● What to produce: Print the listing below a second time, exactly, and omit its images.

BEGIN

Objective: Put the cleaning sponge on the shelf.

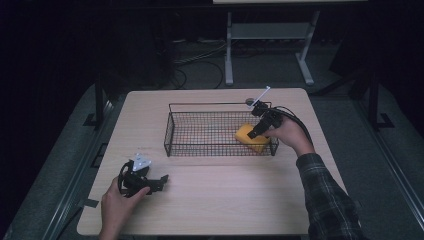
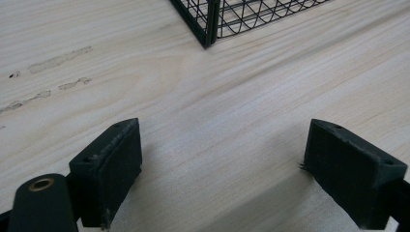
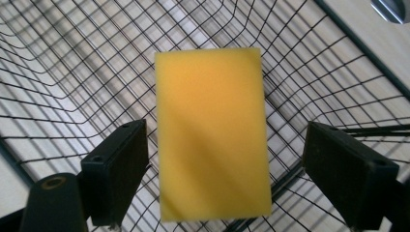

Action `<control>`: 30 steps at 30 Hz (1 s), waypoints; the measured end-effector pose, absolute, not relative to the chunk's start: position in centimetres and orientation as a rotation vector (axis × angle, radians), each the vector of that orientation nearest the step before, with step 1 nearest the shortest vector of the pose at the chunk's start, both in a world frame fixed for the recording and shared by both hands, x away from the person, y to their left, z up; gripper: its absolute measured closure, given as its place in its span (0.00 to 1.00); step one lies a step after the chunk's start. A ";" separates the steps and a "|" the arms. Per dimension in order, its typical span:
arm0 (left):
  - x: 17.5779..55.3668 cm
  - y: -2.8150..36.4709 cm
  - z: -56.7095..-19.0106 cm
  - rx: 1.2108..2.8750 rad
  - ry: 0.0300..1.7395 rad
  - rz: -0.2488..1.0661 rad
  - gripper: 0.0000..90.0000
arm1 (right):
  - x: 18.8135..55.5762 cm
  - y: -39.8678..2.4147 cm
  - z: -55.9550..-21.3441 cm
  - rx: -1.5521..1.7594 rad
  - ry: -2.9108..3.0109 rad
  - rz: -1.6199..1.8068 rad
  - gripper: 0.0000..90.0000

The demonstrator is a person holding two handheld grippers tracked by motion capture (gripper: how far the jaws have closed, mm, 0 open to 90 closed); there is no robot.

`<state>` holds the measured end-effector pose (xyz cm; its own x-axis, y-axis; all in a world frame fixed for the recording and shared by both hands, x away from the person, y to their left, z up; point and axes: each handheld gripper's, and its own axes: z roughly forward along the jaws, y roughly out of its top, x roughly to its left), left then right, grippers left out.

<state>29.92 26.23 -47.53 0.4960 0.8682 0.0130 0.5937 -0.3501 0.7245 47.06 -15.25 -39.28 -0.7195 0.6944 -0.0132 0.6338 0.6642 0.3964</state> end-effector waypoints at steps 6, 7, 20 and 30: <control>29.9 26.2 -47.5 2.074 1.196 0.529 0.14 | 46.6 -16.0 -38.2 1.098 2.693 0.597 0.18; 29.9 26.2 -47.5 2.074 1.196 0.529 0.14 | 46.5 -16.1 -38.0 1.101 2.692 0.601 0.17; 29.9 26.2 -47.5 2.075 1.196 0.529 0.14 | 44.7 -18.0 -36.5 1.102 2.627 0.666 0.08; 29.9 26.2 -47.5 2.075 1.196 0.529 0.14 | 43.2 -19.6 -36.2 1.150 2.565 0.714 0.01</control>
<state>29.92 26.23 -47.53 0.4961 0.8681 0.0133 0.5938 -0.3504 0.7243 43.21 -19.64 -36.21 -0.6610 0.7501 -0.0190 0.6324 0.5706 0.5239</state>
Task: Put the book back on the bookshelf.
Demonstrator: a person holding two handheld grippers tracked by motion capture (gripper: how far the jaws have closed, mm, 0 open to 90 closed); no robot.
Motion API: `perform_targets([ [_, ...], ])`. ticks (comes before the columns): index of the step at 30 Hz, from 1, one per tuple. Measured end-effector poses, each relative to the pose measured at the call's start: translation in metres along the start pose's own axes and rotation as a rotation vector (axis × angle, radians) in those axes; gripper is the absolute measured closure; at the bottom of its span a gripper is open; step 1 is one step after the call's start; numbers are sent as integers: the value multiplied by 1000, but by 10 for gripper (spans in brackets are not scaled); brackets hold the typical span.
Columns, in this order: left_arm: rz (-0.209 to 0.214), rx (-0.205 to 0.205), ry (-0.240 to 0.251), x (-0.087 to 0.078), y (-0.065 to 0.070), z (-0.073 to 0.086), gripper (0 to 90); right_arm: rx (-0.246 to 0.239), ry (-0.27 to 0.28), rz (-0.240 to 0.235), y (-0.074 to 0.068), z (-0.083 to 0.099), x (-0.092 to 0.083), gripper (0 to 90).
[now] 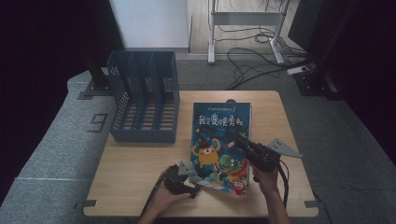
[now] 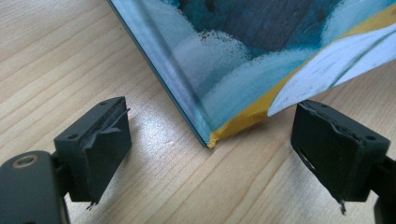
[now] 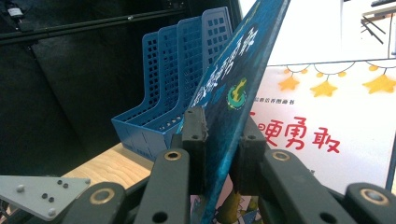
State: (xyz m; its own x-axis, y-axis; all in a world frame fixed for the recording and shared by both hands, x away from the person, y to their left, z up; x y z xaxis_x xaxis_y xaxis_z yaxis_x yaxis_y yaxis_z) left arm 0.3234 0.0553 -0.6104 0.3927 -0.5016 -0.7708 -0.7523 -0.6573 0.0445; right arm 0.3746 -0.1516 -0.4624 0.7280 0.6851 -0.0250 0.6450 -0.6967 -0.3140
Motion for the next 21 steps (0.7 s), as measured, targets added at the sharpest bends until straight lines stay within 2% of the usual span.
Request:
perform_targets([
  [9,6,0,11,0,1,-1,135,-4,2,1,0,0,0,770],
  [12,-7,2,9,2,1,-2,123,-12,9,-10,-3,-1,-1,769],
  [18,-22,-12,11,5,2,-5,118,-99,34,-63,-22,-10,-4,775],
  [21,-29,-16,11,7,0,-7,118,-103,37,-66,-24,-12,-5,780],
])
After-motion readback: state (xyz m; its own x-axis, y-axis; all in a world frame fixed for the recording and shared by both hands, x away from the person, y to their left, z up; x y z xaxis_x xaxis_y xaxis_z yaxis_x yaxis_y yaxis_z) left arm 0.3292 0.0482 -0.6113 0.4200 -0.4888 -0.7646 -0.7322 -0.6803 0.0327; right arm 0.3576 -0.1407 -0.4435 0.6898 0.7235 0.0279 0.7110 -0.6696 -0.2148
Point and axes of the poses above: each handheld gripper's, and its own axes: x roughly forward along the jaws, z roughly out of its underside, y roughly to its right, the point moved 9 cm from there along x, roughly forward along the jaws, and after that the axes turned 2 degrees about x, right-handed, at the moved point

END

● Exercise output:
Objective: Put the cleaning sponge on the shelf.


Action `<control>`: 30 steps at 30 Hz (1 s), waypoints; the measured end-effector pose, absolute, not relative to the chunk's start: position in centimetres and orientation as a rotation vector (axis × angle, radians), each the vector of that orientation nearest the step before, with step 1 nearest the shortest vector of the pose at the chunk's start, both in a world frame fixed for the recording and shared by both hands, x away from the person, y to their left, z up; gripper: its absolute measured closure, given as its place in its span (0.00 to 1.00); step one lies a step after the chunk's start. A ";" separates the steps and a "|" the arms. Per dimension in order, its typical span:
arm0 (left):
  - x: 17.5779..55.3668 cm
  - y: -2.8150..36.4709 cm
  - z: -56.7095..-19.0106 cm
  - rx: 1.2108..2.8750 rad
  - ry: 0.0300..1.7395 rad
  - rz: -0.2488..1.0661 rad
  - gripper: 0.0000..90.0000
arm1 (right):
  - x: 18.8135..55.5762 cm
  - y: -39.8678..2.4147 cm
  - z: -55.9550..-21.3441 cm
  - rx: -1.5521..1.7594 rad
  - ry: -2.9108..3.0109 rad
  - rz: -1.6199..1.8068 rad
  - gripper: 0.0000..90.0000

The demonstrator is a person holding two handheld grippers tracked by motion capture (gripper: how far the jaws have closed, mm, 0 open to 90 closed); there is no robot.

`<state>` holds the measured end-effector pose (xyz cm; its own x-axis, y-axis; all in a world frame fixed for the recording and shared by both hands, x away from the person, y to their left, z up; point and axes: each handheld gripper's, and its own axes: z roughly forward along the jaws, y roughly out of its top, x roughly to its left), left then right, grippers left out.

<state>29.92 26.23 -47.53 0.4960 0.8682 0.0130 0.5937 -0.3501 0.7245 47.06 -15.25 -39.28 -0.7195 0.6944 -0.0132 0.6338 0.6642 0.3964</state> end-effector waypoints at steps 6, 7, 20 and 30: <control>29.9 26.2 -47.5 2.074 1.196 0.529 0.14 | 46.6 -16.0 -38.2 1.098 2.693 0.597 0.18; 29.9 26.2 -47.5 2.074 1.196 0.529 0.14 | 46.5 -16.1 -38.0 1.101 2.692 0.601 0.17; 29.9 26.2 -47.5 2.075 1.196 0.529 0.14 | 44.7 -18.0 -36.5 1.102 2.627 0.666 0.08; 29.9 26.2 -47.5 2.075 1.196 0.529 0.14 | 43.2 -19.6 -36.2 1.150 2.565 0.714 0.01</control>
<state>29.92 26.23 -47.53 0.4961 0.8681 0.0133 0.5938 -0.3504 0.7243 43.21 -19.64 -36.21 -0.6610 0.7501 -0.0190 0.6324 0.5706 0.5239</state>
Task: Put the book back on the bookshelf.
Demonstrator: a person holding two handheld grippers tracked by motion capture (gripper: how far the jaws have closed, mm, 0 open to 90 closed); no robot.
Motion API: `perform_targets([ [_, ...], ])`. ticks (comes before the columns): index of the step at 30 Hz, from 1, one per tuple. Measured end-effector poses, each relative to the pose measured at the call's start: translation in metres along the start pose's own axes and rotation as a rotation vector (axis × angle, radians) in those axes; gripper is the absolute measured closure; at the bottom of its span a gripper is open; step 1 is one step after the call's start; numbers are sent as integers: the value multiplied by 1000, but by 10 for gripper (spans in brackets are not scaled); brackets hold the typical span.
Columns, in this order: left_arm: rz (-0.209 to 0.214), rx (-0.205 to 0.205), ry (-0.240 to 0.251), x (-0.087 to 0.078), y (-0.065 to 0.070), z (-0.073 to 0.086), gripper (0 to 90); right_arm: rx (-0.246 to 0.239), ry (-0.27 to 0.28), rz (-0.240 to 0.235), y (-0.074 to 0.068), z (-0.083 to 0.099), x (-0.092 to 0.083), gripper (0 to 90).
[now] 
[now] 
[now] 
State: (xyz m; its own x-axis, y-axis; all in a world frame fixed for the recording and shared by both hands, x away from the person, y to their left, z up; x y z xaxis_x xaxis_y xaxis_z yaxis_x yaxis_y yaxis_z) left arm 0.3234 0.0553 -0.6104 0.3927 -0.5016 -0.7708 -0.7523 -0.6573 0.0445; right arm 0.3746 -0.1516 -0.4624 0.7280 0.6851 -0.0250 0.6450 -0.6967 -0.3140
Motion for the next 21 steps (0.7 s), as measured, targets added at the sharpest bends until straight lines stay within 2% of the usual span.
Request:
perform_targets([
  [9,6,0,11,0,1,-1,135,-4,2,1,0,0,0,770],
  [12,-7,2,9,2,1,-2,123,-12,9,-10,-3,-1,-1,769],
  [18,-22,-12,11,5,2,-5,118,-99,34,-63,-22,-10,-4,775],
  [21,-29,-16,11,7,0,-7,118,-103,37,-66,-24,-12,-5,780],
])
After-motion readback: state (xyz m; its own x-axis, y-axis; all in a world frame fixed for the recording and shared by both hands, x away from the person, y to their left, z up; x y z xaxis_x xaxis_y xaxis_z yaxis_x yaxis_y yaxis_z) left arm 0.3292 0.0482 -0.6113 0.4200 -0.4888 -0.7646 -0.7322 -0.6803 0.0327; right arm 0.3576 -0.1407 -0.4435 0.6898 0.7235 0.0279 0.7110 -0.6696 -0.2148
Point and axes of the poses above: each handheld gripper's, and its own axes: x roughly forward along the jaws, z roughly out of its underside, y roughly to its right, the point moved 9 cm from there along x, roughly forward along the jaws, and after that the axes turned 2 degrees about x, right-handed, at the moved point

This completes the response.